What I’m Watching: October Faction

Adapted from an IDW comic. The comic is by spooky Steve Niles (30 Days of Night), with Damien Worms’ art, which ranges from blatantly ripping off Charles Addams’ “Addams Family” cartoons, to blatantly ripping off Ben Templesmith who formerly worked with Niles; and Ben’s entire career is ripping off Bill Sienkiewicz. I’ve read one of it, wasn’t at a time when I cared enough to keep following it, but it seemed fun. At some point I may get all the collected volumes, maybe for Halloween.

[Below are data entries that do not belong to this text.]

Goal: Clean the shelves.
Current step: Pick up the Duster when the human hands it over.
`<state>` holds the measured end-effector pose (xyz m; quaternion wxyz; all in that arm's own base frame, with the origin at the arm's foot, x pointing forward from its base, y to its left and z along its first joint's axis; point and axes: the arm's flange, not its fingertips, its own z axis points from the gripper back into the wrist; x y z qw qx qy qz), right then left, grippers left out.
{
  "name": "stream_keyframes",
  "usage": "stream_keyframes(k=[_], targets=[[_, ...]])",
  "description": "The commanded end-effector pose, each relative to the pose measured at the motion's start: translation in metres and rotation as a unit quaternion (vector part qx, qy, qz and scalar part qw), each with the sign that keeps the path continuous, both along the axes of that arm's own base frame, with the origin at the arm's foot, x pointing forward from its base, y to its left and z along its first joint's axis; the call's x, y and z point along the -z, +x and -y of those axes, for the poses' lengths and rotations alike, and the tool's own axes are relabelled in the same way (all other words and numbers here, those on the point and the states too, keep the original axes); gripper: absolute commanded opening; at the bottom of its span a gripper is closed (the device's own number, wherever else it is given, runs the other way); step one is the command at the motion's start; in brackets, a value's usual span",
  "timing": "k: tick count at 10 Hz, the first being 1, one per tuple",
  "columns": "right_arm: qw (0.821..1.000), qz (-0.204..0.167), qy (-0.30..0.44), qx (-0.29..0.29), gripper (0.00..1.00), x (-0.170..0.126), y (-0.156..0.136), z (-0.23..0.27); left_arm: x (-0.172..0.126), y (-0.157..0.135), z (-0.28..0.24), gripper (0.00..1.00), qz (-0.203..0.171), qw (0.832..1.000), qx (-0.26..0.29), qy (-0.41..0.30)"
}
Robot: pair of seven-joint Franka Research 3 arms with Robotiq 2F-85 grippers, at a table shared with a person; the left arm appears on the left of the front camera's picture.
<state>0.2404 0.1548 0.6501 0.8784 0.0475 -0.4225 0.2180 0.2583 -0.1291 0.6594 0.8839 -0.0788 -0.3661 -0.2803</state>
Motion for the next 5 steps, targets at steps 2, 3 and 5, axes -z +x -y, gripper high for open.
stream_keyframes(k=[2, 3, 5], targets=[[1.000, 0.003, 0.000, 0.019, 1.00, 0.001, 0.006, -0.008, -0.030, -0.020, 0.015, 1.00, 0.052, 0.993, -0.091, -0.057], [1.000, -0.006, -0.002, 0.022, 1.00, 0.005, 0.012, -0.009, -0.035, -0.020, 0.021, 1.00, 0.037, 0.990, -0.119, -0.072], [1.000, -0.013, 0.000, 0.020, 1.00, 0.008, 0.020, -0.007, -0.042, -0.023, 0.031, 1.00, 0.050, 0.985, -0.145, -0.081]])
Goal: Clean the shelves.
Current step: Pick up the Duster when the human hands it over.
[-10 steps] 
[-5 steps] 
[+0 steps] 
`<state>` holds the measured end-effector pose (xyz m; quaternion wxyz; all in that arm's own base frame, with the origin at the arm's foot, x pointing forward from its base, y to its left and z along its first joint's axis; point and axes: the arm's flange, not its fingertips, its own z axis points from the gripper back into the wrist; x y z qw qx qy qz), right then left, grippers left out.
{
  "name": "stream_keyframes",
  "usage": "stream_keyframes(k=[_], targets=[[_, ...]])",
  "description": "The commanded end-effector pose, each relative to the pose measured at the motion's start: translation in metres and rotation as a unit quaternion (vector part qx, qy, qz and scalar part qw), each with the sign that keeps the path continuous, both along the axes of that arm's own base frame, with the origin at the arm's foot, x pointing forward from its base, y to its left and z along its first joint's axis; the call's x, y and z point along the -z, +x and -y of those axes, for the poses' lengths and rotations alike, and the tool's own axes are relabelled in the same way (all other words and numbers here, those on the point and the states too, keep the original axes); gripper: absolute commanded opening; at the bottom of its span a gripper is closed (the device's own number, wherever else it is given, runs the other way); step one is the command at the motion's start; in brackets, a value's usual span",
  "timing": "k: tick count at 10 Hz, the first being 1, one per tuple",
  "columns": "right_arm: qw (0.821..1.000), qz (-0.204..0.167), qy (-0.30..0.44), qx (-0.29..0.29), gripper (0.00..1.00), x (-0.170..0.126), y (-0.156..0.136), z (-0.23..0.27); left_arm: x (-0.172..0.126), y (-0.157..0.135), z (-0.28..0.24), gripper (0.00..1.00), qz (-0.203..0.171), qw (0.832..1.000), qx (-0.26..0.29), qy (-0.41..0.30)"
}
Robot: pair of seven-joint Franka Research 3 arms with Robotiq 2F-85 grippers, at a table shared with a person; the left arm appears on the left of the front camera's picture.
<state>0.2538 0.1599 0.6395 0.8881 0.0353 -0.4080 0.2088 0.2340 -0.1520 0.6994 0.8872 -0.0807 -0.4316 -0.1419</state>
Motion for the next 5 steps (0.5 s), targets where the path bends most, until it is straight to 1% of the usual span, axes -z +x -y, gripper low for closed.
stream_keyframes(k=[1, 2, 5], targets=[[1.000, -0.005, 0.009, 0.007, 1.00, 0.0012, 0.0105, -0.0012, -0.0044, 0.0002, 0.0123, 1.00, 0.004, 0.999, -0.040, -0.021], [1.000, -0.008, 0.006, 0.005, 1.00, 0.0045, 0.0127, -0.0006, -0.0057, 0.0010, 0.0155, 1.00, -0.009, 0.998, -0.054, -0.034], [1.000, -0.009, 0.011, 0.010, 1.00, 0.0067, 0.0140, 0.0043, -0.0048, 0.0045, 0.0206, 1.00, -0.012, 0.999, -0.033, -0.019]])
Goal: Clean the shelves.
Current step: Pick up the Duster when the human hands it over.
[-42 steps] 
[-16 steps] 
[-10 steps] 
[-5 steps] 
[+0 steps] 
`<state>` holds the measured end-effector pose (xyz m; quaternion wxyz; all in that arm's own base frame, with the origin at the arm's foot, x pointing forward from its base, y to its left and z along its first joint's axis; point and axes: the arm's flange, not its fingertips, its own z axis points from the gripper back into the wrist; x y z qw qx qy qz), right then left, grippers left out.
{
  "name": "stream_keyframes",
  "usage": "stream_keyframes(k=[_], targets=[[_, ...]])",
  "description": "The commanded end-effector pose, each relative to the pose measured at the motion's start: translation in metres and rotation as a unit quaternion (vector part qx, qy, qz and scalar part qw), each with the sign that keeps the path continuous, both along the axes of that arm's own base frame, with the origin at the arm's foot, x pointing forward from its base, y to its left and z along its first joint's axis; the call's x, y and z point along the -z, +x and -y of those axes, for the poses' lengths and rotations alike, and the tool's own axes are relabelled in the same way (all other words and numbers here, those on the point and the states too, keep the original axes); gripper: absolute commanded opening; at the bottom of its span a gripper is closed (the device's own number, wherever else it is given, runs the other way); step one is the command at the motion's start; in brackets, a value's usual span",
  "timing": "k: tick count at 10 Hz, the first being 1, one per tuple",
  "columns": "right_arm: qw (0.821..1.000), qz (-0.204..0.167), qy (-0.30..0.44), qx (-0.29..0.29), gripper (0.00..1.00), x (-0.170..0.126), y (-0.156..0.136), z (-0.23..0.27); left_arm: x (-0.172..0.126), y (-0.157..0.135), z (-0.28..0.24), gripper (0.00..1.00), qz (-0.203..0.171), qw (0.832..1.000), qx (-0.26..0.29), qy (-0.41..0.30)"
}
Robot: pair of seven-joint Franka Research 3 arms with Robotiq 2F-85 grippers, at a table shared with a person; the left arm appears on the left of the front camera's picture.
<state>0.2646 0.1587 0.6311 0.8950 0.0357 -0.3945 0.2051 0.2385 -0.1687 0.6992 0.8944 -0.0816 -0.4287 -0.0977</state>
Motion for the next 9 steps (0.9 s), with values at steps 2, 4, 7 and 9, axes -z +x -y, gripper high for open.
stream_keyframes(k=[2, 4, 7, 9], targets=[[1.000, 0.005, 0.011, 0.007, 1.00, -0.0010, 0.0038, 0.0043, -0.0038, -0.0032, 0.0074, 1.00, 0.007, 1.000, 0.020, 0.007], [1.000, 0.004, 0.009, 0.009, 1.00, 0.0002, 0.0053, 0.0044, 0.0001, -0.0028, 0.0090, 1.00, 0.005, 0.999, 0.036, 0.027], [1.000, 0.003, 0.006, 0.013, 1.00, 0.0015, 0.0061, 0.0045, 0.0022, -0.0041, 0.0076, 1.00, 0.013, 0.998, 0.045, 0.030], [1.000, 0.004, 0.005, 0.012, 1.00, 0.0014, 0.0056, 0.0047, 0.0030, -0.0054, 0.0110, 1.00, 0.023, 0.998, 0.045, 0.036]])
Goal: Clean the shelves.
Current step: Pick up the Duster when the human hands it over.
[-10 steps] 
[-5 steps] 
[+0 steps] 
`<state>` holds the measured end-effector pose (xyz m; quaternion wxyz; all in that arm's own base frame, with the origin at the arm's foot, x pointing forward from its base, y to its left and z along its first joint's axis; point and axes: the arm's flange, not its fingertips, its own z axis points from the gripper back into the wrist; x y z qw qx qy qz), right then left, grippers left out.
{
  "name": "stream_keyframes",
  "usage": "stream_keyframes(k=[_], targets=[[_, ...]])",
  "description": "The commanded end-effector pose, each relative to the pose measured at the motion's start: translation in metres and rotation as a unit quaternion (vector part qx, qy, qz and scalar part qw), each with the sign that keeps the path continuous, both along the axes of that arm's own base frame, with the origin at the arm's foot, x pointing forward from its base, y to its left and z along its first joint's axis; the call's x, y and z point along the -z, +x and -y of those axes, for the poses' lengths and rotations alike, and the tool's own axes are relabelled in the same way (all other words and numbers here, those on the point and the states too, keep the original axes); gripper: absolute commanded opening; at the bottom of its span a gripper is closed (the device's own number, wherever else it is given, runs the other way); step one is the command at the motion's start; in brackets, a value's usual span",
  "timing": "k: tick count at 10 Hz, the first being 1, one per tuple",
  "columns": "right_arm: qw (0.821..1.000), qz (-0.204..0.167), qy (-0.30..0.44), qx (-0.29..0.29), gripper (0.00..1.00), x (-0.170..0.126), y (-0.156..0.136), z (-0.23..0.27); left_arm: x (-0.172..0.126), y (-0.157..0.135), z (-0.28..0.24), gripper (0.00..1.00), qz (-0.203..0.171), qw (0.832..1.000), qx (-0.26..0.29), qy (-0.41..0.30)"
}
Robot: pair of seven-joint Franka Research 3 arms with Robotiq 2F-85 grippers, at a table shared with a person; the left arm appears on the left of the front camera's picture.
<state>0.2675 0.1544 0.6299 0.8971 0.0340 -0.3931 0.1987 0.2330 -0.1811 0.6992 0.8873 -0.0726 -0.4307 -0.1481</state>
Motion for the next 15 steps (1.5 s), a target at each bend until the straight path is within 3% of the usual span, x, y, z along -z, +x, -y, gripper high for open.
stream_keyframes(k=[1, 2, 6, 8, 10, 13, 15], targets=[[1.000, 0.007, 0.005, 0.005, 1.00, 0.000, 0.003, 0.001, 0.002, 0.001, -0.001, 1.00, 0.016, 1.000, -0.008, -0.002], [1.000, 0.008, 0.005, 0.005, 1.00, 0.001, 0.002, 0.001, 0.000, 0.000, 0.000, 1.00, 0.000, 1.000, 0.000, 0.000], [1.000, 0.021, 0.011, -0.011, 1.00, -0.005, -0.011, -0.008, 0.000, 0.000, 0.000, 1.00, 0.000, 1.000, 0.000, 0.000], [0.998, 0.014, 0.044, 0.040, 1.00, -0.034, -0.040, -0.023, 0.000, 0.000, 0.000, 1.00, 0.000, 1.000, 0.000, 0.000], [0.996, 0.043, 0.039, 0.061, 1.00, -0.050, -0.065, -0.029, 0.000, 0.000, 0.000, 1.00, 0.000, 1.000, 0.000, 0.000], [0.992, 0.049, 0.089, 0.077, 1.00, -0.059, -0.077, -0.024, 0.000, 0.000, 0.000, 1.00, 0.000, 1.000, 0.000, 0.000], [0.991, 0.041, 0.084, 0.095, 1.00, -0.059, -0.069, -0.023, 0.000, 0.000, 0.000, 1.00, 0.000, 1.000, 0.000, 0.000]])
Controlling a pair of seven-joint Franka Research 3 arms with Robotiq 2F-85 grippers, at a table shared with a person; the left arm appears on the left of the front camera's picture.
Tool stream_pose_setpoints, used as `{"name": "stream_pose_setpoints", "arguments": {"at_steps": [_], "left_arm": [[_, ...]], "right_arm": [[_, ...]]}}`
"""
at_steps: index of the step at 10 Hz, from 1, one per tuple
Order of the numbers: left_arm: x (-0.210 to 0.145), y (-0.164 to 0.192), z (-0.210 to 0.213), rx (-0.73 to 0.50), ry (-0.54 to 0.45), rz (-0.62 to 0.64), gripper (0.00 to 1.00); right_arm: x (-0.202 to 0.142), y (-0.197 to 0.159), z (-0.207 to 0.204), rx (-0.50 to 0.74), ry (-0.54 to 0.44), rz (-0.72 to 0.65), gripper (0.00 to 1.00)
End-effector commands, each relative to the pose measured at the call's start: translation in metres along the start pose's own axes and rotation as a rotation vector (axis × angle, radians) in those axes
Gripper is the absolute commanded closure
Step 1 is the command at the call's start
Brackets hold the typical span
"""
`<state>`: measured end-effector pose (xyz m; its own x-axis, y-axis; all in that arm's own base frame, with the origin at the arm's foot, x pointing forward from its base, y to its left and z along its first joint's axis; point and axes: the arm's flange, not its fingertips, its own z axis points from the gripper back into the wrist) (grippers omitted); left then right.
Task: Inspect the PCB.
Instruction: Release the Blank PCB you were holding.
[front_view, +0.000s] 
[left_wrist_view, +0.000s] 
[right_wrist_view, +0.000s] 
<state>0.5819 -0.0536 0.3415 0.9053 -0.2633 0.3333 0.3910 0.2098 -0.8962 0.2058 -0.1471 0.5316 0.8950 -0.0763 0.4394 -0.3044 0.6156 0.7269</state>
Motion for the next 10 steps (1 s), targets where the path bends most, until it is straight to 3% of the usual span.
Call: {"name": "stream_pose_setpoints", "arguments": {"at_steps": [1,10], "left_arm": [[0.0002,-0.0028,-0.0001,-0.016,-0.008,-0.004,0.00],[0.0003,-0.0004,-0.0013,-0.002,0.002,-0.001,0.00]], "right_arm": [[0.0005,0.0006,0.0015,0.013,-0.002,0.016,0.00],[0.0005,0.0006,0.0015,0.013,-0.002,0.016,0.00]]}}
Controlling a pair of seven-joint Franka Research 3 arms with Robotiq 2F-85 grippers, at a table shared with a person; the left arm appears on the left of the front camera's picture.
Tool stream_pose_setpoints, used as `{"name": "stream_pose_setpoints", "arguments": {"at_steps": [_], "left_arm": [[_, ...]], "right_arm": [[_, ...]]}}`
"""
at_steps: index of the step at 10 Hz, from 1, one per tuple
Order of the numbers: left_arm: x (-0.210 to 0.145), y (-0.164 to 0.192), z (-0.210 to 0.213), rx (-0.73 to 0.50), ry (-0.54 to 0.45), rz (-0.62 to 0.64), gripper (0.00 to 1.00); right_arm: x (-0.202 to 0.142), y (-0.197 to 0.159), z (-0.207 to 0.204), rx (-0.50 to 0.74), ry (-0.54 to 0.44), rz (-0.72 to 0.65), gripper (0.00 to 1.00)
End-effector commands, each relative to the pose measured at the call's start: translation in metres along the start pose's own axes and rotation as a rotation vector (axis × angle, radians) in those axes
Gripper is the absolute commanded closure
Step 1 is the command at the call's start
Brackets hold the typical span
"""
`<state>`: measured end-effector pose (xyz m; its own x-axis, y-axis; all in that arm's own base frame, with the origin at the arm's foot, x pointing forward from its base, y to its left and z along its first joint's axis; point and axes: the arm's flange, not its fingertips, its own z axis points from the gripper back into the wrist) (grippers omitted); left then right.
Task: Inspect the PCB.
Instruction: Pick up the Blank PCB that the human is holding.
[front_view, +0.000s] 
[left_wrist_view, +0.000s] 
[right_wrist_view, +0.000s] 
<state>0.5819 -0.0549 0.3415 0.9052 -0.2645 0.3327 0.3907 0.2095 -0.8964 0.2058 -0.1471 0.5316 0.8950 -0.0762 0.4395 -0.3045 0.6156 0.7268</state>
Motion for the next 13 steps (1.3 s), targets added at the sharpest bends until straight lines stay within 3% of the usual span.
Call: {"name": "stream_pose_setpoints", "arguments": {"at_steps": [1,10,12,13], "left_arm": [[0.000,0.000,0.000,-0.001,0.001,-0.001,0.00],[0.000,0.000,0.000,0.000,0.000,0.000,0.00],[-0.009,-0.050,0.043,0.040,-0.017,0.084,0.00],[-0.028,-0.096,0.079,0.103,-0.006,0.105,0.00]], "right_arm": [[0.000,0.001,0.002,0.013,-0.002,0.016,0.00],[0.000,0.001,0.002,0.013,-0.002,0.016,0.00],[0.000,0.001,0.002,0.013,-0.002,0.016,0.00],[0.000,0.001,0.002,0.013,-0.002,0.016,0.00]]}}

The show doesn’t really match up. The comic’s dark gothic look, skulls and shadows everywhere, lots of backlit outlines, is replaced with perky yuppies in suits, and their annoyingly precocious children. The house could be creepy and gloomy, it has weird locked rooms and summoning circles… but it’s always brightly lit, and almost never the set. Instead they’re out in the woods like a B-movie, or at a police station, or anywhere but home.

The premise suffers from translation, from a retired monster hunter protecting his family, to a pair of scheming, active agents getting a year of sabbatical which turns very active again.

The monster-killing agency, The Shop Presidio, is just as genocidal and shitty as the comic, but what works in comics, with aged heroes or rookie hillbilly cops holding off masses of armored soldiers and monsters, here turns into almost comedy as this square middle-aged couple—ooh, they’re so hip they smoke an old joint found in their ’72 Charger!—murder people with bad facial appliances (literally four toothpicks sticking out of some latex around the mouth for the “vampires”, and glowing red eyes added with CGI, except they miss sometimes). The goon soldiers all have full armor, modern weapons, and always get killed by unarmored, often untrained good guys. The monsters are worse, many times stronger than Humans, magic powers, maybe centuries of practice killing Humans, and they always get beaten or killed by half-assed Human fighters. At one point, spoiler but meh, Deloris is cornered by five angry vampire bikers. Next scene she comes home with some cosmetic bruises and scratches.

I mock the excesses, but the adult story is OK. Fred (JC McKenzie, who’s played boring lawyers or doctors for the last 30 years), Deloris (Tamara Taylor, previously in Altered Carbon), Gina (Nicola Correia-Damude, who’s in a ton of fun B-movies & series), Alice (Maxim Roy, French-Canadian femme fatale, mostly in shitty Canadian dramas), and Moshe (Dayo Ade, haven’t previously seen him) are all competent, the main story of the family finding out who they are and just how evil The Shop Presidio is, warlocks and vampires seeking revenge, and a father’s incredibly stupid desperate attempt to save a son, is interesting.

But the B-plots suck. The Shop Presidio internal politics are far over the top, instant assassinations and Mengele-style tortures instead of, you know, anything subtle or intelligent. There’s an entire ep of flashback to when Alice was happy, and for 30+ minutes nothing happens and then it’s war porn and a big “I told you so”. The final resolution of the main plot involves kids and old people beating up soldiers who have years of experience committing monster genocide, and silly people stepping out of cover to monologue each other to death. If only it were that easy.

Casting diversity is definitely an improvement, there’s a range of ethnicities and a token bigot in the first ep to point it out. IDW and Netflix made a big deal on launch about the comic being gay-friendly. Well, I guess. The annoying son is gay (but the actor Gabriel Darku, one of the filth from the terrible ReBoot reboot, is straight, because gay actors don’t get to play gay characters), and his teen romance shit, regardless of orientation, goes on forever, but so does the annoying daughter with her catty, dumpy friend, and the girl clique straight out of Heathers or 90210 who are oppressing them. The children are entitled, pompous, loathesome, whiny, and useless. Which means when it comes time for them to be endangered or have to make choices, I DO NOT CARE. The awful kids drove this down from a passable show sympathetic to the monsters, to “UGH, the kids are on screen again, skip skip skip”.

I’m glad Netflix killed this after a season, instead of dragging it out.

I kinda wanted to watch Fred possess the monster/robot/whatever in the basement, which seems to be what the ending shot was.